Headache, how to treat it?

Headaches or cephaleas can basically be of two types: primary cephaleas (the cephalea itself is the disease because there is no injury that produces it) and secondary cephaleas (the headache is due to a banal or serious injury that produces it, for example: a flu; a tumor; a blow, etc.). Logically, treatment in the neurology specialty will depend on whether it is primary or secondary.

The most common are primary headaches: tension headache (due to stress, worries, etc.) and migraines or migraine headaches.

The treatment of tension headaches can improve with various relaxation techniques and an occasional ordinary analgesic, but if they become chronic due to analgesic abuse, treatment with a mild antidepressant such as amitriptyline 10 mg/24h for one or two months continuously and withdrawal of analgesic abuse can be beneficial.

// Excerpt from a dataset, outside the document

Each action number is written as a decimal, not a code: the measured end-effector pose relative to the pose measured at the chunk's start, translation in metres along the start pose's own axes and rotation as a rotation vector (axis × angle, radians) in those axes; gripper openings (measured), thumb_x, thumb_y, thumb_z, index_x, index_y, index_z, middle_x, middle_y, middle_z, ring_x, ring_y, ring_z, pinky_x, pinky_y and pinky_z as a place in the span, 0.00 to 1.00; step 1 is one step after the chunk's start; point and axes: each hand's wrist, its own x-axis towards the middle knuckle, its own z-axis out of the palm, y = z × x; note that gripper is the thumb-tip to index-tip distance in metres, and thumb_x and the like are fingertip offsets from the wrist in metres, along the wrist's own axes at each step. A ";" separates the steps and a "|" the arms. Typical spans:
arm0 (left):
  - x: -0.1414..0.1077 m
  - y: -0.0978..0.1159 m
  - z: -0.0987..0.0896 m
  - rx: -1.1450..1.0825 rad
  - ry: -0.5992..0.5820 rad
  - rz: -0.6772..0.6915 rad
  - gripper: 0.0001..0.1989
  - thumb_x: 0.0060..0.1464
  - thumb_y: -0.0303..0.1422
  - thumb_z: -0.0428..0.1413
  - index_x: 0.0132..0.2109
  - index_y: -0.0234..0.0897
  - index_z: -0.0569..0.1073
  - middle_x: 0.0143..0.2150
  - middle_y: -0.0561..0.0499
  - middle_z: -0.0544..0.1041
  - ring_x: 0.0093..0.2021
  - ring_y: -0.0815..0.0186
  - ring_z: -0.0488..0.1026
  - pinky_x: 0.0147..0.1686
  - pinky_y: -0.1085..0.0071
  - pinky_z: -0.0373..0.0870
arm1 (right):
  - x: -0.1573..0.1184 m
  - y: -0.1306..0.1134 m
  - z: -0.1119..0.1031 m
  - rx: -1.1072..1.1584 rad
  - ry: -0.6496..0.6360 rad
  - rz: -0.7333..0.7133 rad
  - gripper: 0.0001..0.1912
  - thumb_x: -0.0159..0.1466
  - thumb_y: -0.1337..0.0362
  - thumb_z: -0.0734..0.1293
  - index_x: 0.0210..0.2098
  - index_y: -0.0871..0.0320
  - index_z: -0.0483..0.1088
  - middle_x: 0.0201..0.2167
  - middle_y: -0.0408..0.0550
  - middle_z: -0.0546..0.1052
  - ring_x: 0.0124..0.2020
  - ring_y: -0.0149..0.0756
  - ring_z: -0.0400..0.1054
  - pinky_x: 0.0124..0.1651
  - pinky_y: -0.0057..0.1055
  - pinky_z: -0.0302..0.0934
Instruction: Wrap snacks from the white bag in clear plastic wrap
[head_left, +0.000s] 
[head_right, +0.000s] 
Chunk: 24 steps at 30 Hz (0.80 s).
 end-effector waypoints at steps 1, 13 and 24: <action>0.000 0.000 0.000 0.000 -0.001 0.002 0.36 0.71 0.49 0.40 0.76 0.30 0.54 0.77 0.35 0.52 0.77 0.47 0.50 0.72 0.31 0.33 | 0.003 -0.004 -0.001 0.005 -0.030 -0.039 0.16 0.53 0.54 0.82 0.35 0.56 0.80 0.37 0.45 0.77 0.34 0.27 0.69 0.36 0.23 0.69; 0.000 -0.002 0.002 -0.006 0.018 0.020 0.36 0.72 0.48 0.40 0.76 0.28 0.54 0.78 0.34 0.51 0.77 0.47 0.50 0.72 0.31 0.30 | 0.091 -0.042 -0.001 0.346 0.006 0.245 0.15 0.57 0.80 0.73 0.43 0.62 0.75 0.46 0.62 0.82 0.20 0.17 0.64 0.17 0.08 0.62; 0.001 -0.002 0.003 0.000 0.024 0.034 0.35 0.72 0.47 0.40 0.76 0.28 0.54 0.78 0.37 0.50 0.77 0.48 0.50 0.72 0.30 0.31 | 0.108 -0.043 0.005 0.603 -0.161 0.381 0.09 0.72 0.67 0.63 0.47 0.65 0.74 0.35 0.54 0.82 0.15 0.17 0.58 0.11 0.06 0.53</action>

The treatment of migraines is somewhat more complex and specific. Fundamentally, it is necessary to decide (based on the frequency, intensity and response to pain-relieving treatment) whether to use preventive and pain-relieving treatment or only pain-relieving treatment.

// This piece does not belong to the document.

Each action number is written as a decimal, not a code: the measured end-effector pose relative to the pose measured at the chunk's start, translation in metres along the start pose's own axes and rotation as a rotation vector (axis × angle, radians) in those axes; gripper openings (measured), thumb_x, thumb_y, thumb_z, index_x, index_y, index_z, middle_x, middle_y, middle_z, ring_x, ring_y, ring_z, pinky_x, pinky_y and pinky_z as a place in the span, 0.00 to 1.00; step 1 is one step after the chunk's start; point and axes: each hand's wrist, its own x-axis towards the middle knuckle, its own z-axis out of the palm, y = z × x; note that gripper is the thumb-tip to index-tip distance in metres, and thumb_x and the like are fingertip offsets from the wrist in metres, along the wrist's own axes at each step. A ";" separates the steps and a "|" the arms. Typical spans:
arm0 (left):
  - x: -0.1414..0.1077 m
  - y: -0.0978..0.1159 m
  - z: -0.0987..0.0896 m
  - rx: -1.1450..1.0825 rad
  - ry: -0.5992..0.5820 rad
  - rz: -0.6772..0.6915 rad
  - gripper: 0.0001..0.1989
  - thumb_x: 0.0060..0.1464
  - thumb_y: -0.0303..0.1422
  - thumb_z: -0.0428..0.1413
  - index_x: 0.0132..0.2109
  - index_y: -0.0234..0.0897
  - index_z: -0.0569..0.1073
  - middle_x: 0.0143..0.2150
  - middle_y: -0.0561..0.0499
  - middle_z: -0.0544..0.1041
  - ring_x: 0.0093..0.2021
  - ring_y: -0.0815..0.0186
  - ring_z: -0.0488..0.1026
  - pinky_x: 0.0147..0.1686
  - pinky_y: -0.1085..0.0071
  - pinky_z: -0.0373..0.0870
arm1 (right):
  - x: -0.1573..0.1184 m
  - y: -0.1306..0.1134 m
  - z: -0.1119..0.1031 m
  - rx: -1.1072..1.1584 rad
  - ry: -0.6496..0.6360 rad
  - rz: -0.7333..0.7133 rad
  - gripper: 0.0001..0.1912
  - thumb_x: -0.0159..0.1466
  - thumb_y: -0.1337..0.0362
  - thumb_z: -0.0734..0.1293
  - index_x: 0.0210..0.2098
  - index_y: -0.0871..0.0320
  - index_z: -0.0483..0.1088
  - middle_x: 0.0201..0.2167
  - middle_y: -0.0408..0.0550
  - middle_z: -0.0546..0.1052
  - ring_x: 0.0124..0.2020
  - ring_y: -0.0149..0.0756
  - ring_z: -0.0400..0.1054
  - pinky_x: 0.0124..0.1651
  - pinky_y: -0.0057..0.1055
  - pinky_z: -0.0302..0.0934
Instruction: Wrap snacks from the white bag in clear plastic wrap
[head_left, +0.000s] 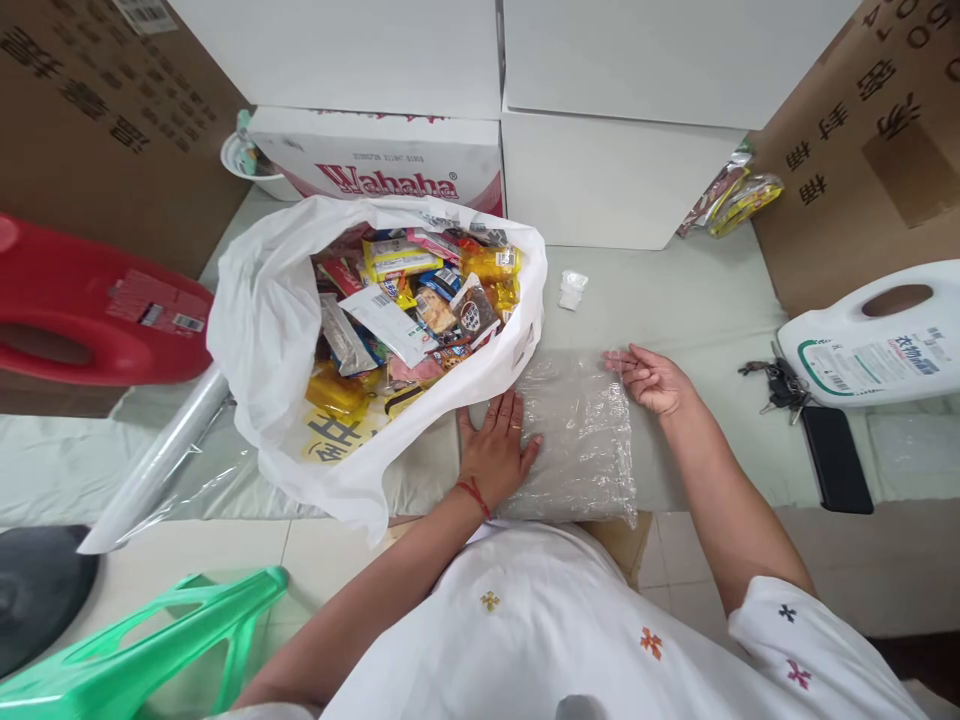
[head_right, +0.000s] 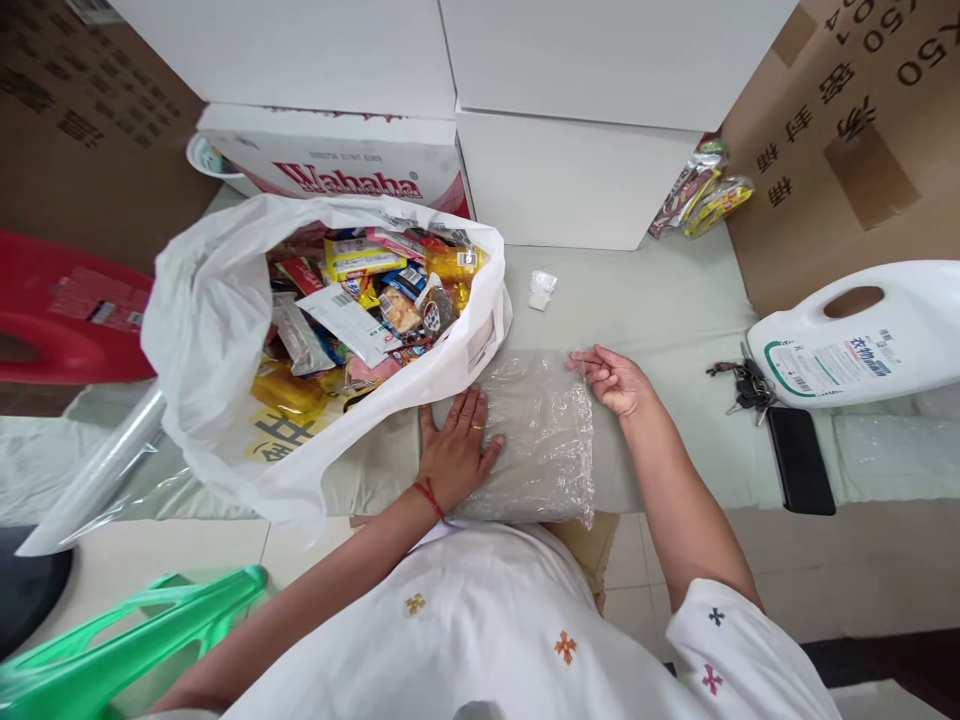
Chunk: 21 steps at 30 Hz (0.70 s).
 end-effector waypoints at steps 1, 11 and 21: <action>0.000 0.000 0.000 -0.002 -0.001 -0.001 0.35 0.72 0.47 0.40 0.76 0.28 0.54 0.78 0.37 0.50 0.77 0.48 0.50 0.72 0.30 0.31 | 0.000 -0.001 0.000 -0.007 -0.009 0.008 0.09 0.73 0.67 0.63 0.47 0.65 0.74 0.32 0.51 0.81 0.15 0.17 0.57 0.11 0.06 0.52; 0.000 0.000 -0.003 -0.017 -0.012 0.000 0.35 0.72 0.47 0.40 0.75 0.27 0.55 0.78 0.35 0.51 0.77 0.48 0.50 0.72 0.31 0.32 | -0.012 0.002 0.003 -0.354 -0.097 -0.109 0.19 0.50 0.67 0.84 0.38 0.63 0.79 0.28 0.44 0.74 0.21 0.18 0.57 0.14 0.10 0.50; -0.001 0.000 -0.004 -0.035 -0.001 0.004 0.34 0.72 0.46 0.41 0.76 0.31 0.55 0.78 0.36 0.52 0.77 0.46 0.51 0.72 0.32 0.32 | -0.014 0.000 0.003 -0.531 -0.049 -0.275 0.22 0.49 0.56 0.85 0.31 0.59 0.72 0.40 0.52 0.81 0.19 0.16 0.50 0.16 0.16 0.43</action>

  • Preventive treatment of migraine would be taken daily orally for months, the most commonly used at present are: topiramate; flunarizine; propranolol. Recently and in extreme cases of frequency and lack of response to these treatments, botulinum toxin injected every three months is being used, with good results.
  • Triptan type drugs (almotriptan; rizatriptan; eletriptan; sumatriptan etc.) are the most specific, best performing and safest treatment for immediate pain relief. Do not wait to take it when the pain has been present for a long time (hours) or is already too strong because the results will be worse. On the other hand, if the pain is mild, regular analgesics such as NSAIDs (naproxen or others) can also be used. Sometimes they are associated with an antiemetic (domperidone) for vomiting.